Therapeutic strategies targeting specific driver mutations have emerged in recent years for the treatment of metastatic non-small cell lung cancer and have improved survival, yet the initial identification of these molecular alterations depends on biopsies of metastatic lesions after the resection of the primary tumor. For biopsy, the metastatic lesion must be large enough to be detectable by clinical imaging tools, and this large lesion indicates a relatively advanced stage of disease. Biopsy of these lesions is often difficult from both location and patient-safety perspective. An emerging option is a blood draw or liquid biopsy to obtain circulation tumor DNA (ctDNA) for mutation analyses, yet the ctDNA is not abundant in circulation until relatively large metastases have already formed.

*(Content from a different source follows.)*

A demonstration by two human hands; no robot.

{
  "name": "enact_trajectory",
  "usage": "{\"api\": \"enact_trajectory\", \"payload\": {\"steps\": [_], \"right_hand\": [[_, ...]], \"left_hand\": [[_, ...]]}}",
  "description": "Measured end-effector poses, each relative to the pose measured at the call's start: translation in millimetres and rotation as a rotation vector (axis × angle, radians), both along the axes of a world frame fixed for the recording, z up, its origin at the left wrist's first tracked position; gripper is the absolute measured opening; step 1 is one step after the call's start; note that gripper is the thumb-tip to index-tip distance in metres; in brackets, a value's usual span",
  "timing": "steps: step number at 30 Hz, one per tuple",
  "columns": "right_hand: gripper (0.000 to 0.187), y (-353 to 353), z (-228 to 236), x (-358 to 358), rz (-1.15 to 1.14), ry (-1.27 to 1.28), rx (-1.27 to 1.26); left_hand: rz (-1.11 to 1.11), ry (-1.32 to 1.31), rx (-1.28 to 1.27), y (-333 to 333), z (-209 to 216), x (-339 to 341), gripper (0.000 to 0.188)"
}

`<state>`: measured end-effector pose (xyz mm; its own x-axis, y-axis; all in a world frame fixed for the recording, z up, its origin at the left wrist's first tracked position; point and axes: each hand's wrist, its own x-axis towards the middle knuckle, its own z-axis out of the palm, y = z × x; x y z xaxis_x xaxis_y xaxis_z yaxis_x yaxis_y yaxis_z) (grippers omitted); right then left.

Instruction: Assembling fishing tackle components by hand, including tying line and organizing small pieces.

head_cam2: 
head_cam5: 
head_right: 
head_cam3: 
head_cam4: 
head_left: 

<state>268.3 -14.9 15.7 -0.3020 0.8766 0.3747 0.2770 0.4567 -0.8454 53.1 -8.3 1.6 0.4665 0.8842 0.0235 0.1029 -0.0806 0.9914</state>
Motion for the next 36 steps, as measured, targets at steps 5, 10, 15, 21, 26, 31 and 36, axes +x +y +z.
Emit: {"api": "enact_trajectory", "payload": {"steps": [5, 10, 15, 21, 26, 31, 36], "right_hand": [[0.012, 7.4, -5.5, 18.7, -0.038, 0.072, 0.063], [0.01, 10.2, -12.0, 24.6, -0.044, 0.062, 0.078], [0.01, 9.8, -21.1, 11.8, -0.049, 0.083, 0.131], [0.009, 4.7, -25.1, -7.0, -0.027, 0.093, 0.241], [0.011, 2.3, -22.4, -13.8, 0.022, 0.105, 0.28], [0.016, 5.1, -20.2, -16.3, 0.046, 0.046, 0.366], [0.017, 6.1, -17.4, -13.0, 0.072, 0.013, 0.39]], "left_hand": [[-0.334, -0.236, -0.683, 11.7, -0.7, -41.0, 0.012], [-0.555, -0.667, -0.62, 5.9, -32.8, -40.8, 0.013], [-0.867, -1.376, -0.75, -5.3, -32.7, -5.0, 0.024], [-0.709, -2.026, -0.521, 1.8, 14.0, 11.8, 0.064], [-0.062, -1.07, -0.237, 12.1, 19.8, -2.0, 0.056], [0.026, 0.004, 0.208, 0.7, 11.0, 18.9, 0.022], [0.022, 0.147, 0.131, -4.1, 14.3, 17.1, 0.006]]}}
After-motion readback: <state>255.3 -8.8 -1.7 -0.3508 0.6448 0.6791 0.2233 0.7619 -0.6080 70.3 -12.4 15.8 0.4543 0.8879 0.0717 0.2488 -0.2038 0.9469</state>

Therefore, novel, efficient, and affordable approaches are needed for disease surveillance. We propose a high sensitive, minimally-invasive and efficient cell capture device for easy isolation of tumor cells at early stages of disease, whose analysis can identify targeted therapeutics that can be applied while the disease burden and heterogeneity are low. Furthermore, this technology would increase the coverage of the eligible population and reduce the clinical costs by using histopathology analysis of the sentinel implant. This device is a porous biomaterial scaffold that, when implanted, is vascularized, and infiltrated by immune cells and subsequently cancer cells, acting as a synthetic sentinel niche that provides information about the disease development and progression. Our previous studies in breast and pancreatic cancer models have demonstrated that tumor cells are detectable early after tumor initiation and during the progression of the disease. A comparative analysis of scaffolds and ctDNA showed that the implant captured and therefore detected cancer cells before positive detection of ctDNA.

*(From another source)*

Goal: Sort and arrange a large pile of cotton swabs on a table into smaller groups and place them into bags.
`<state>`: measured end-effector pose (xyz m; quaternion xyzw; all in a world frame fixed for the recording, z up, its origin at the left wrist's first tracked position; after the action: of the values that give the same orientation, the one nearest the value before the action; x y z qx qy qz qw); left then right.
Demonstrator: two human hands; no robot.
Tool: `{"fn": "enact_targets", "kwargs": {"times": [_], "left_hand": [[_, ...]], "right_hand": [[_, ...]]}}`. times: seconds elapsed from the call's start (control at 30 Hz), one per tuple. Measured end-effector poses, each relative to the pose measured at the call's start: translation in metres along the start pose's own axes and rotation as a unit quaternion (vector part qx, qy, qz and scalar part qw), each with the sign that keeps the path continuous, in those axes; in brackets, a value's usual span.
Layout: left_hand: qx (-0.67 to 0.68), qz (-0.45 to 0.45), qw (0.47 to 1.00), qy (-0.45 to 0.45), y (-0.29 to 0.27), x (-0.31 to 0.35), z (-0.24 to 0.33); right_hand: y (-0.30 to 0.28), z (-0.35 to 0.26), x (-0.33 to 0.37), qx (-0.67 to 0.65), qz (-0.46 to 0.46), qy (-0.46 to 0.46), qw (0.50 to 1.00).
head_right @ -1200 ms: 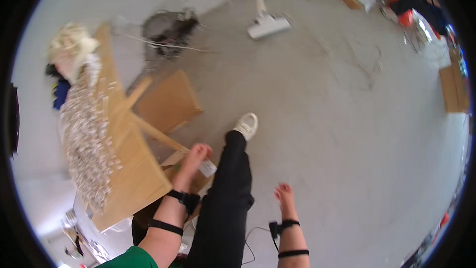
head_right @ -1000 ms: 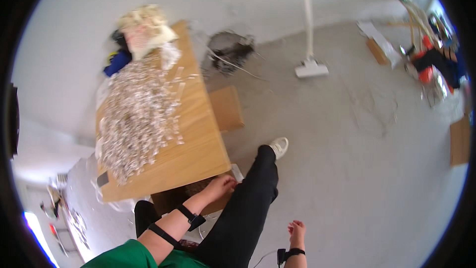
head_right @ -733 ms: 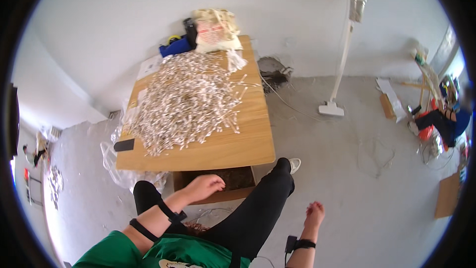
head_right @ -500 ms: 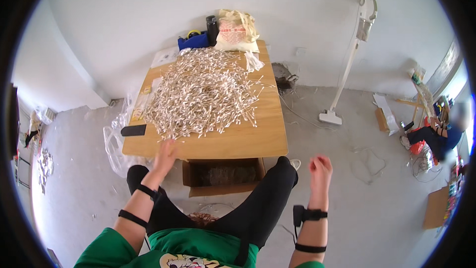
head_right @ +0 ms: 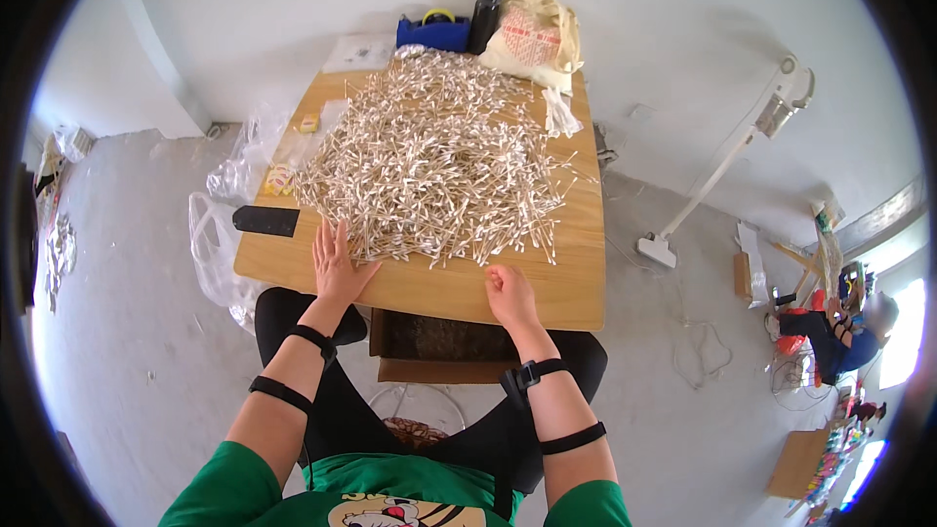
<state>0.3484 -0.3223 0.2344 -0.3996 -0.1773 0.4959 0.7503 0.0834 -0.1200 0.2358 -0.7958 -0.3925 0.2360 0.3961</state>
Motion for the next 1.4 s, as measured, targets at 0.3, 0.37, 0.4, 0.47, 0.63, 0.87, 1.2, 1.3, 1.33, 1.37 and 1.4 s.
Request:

We will determine the genomic and transcriptomic prolife of inoculated lung cancer cells in PDX’s murine model at early time points. We anticipate that the tumor cells captured by the scaffolds will recapitulate the genotype of the parental PDX. The scaffold safety will be investigated in a Phase I clinical study of metastatic lung cancer patients implanted with our scaffold, with biopsy and subsequent removal to analyze captured cells. Sequencing analysis will be applied to captured cancer cells to assess their genomic and transcriptomic profile. We foresee the use of these bioengineered implants for surveillance in high-risk lung cancer patients, with analysis of the collected cells employed to identify personalized therapeutic strategies to improve patient outcome.